From the records, return each line that has the word "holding" in it.

Material provided:
* * * * *
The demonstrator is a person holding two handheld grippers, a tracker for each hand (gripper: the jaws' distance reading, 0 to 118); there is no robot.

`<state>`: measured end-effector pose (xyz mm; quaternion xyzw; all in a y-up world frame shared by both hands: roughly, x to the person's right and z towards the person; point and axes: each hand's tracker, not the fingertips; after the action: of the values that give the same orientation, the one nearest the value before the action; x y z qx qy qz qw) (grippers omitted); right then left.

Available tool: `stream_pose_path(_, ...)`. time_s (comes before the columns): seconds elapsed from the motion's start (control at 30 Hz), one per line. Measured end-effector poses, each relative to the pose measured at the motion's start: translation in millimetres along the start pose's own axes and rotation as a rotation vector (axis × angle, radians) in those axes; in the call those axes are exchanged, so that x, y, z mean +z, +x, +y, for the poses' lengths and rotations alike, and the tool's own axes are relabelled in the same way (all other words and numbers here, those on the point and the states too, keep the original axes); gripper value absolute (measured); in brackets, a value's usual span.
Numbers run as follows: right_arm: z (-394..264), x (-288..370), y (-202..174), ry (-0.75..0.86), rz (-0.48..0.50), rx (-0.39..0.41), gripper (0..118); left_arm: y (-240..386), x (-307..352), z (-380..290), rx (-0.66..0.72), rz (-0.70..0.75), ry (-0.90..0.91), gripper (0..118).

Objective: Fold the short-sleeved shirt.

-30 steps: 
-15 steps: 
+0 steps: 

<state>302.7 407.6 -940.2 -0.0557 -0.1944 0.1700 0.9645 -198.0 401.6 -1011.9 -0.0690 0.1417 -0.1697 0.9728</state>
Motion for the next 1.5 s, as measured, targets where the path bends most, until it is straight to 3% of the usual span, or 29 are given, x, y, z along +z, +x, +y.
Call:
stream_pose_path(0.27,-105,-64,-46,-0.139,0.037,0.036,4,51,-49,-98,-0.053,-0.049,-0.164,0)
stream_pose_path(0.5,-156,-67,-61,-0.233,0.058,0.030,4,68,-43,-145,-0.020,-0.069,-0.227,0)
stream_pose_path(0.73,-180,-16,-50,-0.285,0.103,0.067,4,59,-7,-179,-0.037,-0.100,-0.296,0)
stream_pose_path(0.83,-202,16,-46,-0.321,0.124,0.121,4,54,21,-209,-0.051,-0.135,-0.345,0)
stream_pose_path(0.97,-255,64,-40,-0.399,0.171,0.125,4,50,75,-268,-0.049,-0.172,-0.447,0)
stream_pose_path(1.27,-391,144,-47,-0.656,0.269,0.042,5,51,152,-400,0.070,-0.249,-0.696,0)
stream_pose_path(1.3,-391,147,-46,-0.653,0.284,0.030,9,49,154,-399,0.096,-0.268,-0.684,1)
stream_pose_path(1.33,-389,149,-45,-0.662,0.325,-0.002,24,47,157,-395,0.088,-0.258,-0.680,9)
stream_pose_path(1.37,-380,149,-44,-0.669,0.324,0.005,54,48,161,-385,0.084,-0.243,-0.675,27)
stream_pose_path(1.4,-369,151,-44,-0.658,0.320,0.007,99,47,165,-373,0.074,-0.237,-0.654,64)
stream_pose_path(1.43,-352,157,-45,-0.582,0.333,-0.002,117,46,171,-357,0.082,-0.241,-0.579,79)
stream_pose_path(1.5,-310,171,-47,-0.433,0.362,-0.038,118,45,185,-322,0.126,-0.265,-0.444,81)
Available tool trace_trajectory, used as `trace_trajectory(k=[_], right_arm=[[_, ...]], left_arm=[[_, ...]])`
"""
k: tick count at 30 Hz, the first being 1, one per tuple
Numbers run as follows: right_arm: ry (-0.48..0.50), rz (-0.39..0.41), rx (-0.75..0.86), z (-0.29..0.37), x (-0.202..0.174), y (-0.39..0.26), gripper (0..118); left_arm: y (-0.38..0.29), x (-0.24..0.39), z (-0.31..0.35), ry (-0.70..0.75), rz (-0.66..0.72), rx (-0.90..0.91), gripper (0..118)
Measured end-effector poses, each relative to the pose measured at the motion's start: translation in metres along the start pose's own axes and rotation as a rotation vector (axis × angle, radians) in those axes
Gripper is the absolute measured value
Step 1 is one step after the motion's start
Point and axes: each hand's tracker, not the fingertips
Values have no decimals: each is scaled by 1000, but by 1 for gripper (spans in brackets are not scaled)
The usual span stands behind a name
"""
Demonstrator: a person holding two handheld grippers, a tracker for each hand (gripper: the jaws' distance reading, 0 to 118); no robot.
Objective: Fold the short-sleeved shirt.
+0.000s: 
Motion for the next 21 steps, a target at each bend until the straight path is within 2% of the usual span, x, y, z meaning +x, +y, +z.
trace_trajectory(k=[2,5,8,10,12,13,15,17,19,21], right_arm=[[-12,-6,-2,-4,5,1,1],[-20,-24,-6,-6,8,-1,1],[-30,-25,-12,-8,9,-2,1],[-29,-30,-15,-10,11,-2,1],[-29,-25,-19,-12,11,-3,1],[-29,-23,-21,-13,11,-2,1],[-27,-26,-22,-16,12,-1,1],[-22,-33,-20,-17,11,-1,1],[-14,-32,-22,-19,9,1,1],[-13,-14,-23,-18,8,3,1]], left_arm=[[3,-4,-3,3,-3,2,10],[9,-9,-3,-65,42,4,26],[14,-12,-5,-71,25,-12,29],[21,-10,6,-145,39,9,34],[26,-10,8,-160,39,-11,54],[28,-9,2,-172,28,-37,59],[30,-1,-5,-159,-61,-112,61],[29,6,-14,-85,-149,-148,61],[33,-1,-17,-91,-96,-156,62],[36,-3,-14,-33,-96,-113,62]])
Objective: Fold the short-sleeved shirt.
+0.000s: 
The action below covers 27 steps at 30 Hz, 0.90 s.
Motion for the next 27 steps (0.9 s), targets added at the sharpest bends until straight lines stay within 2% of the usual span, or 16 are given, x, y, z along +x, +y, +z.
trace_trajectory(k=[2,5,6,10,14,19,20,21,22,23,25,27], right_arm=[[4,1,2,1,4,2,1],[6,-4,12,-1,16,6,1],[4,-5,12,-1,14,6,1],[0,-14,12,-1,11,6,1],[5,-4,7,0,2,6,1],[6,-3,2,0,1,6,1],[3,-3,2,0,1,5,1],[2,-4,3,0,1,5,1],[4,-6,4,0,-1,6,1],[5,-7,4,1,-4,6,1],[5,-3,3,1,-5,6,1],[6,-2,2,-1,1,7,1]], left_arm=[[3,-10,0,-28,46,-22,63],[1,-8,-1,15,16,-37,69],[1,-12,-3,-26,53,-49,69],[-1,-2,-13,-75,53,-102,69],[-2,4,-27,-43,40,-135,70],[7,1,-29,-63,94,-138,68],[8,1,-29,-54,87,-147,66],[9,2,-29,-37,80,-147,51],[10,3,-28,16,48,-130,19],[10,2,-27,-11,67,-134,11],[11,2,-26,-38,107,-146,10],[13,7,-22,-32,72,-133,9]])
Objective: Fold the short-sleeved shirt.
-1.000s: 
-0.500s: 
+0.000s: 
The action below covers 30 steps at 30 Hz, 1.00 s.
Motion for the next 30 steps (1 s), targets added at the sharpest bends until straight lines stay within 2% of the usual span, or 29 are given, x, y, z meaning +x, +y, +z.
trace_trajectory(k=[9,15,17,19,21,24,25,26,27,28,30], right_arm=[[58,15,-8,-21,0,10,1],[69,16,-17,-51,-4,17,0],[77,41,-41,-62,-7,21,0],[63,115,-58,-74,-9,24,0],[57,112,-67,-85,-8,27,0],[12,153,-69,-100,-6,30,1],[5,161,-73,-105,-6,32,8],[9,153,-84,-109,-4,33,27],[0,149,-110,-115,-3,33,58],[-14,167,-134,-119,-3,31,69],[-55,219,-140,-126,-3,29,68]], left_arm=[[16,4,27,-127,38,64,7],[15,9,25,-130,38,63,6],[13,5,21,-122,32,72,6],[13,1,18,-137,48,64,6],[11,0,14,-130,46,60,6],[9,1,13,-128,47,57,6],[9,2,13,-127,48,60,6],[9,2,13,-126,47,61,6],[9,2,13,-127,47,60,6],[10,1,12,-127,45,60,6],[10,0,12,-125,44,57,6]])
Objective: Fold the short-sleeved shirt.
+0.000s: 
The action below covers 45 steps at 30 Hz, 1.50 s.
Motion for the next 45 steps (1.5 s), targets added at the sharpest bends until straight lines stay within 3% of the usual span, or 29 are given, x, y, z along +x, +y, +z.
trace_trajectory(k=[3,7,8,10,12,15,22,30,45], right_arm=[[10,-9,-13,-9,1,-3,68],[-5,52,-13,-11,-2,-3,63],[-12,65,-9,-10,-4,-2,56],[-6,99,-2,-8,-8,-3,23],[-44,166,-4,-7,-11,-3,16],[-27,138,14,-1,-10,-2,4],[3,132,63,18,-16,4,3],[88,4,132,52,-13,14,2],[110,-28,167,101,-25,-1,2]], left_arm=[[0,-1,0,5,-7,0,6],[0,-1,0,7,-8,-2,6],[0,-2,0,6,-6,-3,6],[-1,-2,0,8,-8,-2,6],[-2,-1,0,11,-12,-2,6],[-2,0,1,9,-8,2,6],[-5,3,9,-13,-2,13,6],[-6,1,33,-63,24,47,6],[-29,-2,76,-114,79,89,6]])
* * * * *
Answer space:
The demonstrator is a person holding two handheld grippers, a tracker for each hand (gripper: the jaws' distance reading, 0 to 118); there is no robot.
Demonstrator: a person holding two handheld grippers, a tracker for each hand (gripper: the jaws' distance reading, 0 to 118); no robot.

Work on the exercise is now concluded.